» Problem statement: The expected response is an exact repetition of every record, with images excluded.

Items listed in a dataset:
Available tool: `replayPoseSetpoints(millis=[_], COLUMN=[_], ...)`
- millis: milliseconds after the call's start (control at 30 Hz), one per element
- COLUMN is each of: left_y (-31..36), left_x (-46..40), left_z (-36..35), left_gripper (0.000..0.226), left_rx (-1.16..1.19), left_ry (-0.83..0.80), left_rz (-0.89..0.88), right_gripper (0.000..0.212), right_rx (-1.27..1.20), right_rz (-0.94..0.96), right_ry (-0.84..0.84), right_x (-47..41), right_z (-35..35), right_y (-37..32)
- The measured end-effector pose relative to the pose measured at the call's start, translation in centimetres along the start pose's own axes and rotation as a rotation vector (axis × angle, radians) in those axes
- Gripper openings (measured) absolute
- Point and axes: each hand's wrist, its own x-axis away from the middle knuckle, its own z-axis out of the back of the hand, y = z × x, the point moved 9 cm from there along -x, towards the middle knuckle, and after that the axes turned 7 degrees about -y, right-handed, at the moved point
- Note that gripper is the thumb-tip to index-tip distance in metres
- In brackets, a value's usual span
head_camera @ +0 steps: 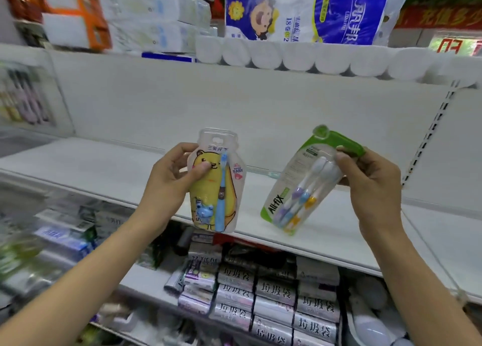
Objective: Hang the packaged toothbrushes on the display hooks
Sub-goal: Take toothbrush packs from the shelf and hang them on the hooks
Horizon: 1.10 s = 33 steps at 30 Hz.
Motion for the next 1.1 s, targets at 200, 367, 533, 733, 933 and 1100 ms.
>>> replayPoseSetpoints(millis=[200, 367, 533, 733, 933, 1100], left_y=[0.0, -1.1, -2.0, -1.6, -0.1, 1.0], left_x=[2.9, 6.1, 10.0, 15.1, 20.5, 24.6], left_z=[7.4, 15.0, 25.0, 38.1, 49.8, 57.6], left_gripper=[0.028, 0.026, 0.024, 0.024, 0.020, 0.017], left_rx=[-0.018, -0.031, -0.090, -0.128, -0.150, -0.186], left_ry=[0.116, 0.204, 0.308, 0.424, 0.513, 0.567], left_rz=[0.034, 0.076, 0.129, 0.154, 0.177, 0.198], right_gripper=[0.024, 0.023, 0.021, 0.021, 0.023, 0.023], right_rx=[-0.138, -0.224, -0.261, -0.283, -0.310, -0.352], right_rz=[-0.003, -0.047, -0.077, -0.094, -0.117, -0.125], right_ry=[-0.153, -0.312, -0.455, -0.583, -0.692, -0.789], right_x=[-0.7, -0.2, 1.6, 5.0, 9.1, 12.7], right_z=[-8.6, -18.3, -30.0, -44.2, -57.3, -67.3], right_y=[-1.2, -2.0, -3.1, -5.3, -7.6, -10.2])
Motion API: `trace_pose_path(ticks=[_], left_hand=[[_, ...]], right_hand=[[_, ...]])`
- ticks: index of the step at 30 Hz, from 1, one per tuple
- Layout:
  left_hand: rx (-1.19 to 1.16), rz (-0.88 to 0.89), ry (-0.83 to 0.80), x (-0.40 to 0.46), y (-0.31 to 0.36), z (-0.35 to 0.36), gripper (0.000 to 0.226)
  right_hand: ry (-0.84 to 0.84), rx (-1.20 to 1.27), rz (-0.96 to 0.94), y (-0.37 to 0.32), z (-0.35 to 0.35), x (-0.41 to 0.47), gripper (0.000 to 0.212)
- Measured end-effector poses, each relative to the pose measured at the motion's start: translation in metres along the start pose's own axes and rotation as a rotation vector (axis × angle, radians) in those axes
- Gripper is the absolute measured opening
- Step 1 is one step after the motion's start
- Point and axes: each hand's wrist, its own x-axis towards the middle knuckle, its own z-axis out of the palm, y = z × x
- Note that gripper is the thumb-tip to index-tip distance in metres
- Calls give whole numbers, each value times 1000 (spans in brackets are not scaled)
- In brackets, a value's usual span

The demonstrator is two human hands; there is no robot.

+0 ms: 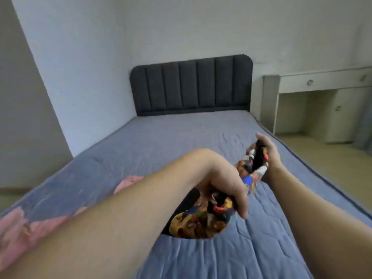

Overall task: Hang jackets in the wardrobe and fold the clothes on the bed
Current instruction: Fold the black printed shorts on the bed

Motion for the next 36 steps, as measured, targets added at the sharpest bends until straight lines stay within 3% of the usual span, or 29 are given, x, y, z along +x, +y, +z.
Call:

» Problem solution:
Available tool: `replayPoseSetpoints(millis=[_], COLUMN=[_], ...)`
- millis: milliseconds after the call's start (control at 30 Hz), one per element
- COLUMN is each of: left_y (-31..36), left_x (-46..40), left_z (-36..35), left_gripper (0.000..0.226), left_rx (-1.16..1.19), left_ry (-0.83..0.80), left_rz (-0.89..0.88), right_gripper (0.000..0.212), right_rx (-1.27..1.20), right_rz (-0.94..0.96), right_ry (-0.84..0.84), right_x (-47..41), right_z (-35..35), right_y (-37..32)
- The measured end-effector pose relative to the pose measured at the call's start, translation in centimetres along the start pose's own axes and rotation as a rotation vector (axis × angle, radians) in those axes
- Gripper openings (measured) absolute
- Point and axes: each hand's wrist, its own x-axis away from the middle knuckle, its own z-axis out of the back of the hand, y = z × x, the point moved 9 cm from there along -x, towards the middle knuckle, and after that the axes turned 7 degrees about -y, right-handed, at the moved point
- Note that gripper is the thumb-tip to index-tip distance in metres
- In brackets, a value's usual span
head_camera @ +0 steps: 
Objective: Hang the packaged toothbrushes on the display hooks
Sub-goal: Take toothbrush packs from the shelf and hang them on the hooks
Horizon: 1.10 s = 33 steps at 30 Hz.
Motion for the next 1.1 s, targets at 200, 367, 533, 733, 933 and 1100 ms.
>>> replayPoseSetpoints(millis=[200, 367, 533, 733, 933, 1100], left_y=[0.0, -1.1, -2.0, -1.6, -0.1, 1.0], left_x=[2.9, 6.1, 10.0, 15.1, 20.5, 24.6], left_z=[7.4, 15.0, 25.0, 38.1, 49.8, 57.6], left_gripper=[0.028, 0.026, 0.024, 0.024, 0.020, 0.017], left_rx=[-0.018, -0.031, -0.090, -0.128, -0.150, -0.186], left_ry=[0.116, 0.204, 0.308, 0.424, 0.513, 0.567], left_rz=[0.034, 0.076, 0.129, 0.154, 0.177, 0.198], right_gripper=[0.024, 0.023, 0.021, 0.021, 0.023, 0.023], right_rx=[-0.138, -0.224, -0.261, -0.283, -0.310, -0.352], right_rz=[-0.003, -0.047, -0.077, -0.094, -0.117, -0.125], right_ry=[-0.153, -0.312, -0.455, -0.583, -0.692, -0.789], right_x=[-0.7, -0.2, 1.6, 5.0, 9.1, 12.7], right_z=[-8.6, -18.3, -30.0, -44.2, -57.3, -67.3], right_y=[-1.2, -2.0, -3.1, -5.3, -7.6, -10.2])
Motion API: `trace_pose_path(ticks=[_], left_hand=[[_, ...]], right_hand=[[_, ...]])`
- ticks: index of the step at 30 Hz, from 1, one per tuple
- Layout:
  left_hand: rx (-1.19 to 1.16), rz (-0.88 to 0.89), ry (-0.83 to 0.80), x (-0.40 to 0.46), y (-0.31 to 0.36), z (-0.35 to 0.36), gripper (0.000 to 0.226)
  right_hand: ry (-0.84 to 0.84), rx (-1.20 to 1.27), rz (-0.96 to 0.94), y (-0.37 to 0.32), z (-0.35 to 0.35), x (-0.41 to 0.47), gripper (0.000 to 0.212)
- Measured end-effector poses, each relative to the pose measured at the motion's start: translation in metres along the start pose's own axes and rotation as a rotation vector (axis × angle, radians) in those axes
- Gripper is the absolute measured opening
- Step 1 is one step after the motion's start
- Point and axes: each hand's wrist, its own x-axis towards the middle knuckle, its own z-axis out of the palm, y = z × x
- Note that gripper is the thumb-tip to index-tip distance in metres
- Calls give whole numbers, each value times 1000 (spans in brackets are not scaled)
- In brackets, a value's usual span

The demonstrator is two human hands; there is no robot.

+0 ms: 

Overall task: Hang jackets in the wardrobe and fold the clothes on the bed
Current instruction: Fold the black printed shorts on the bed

Motion for the next 36 steps, as measured, targets added at the sharpest bends until straight lines stay within 3% of the usual span, or 29 are given, x, y, z along +x, +y, +z.
Call:

Nothing else is part of this exercise.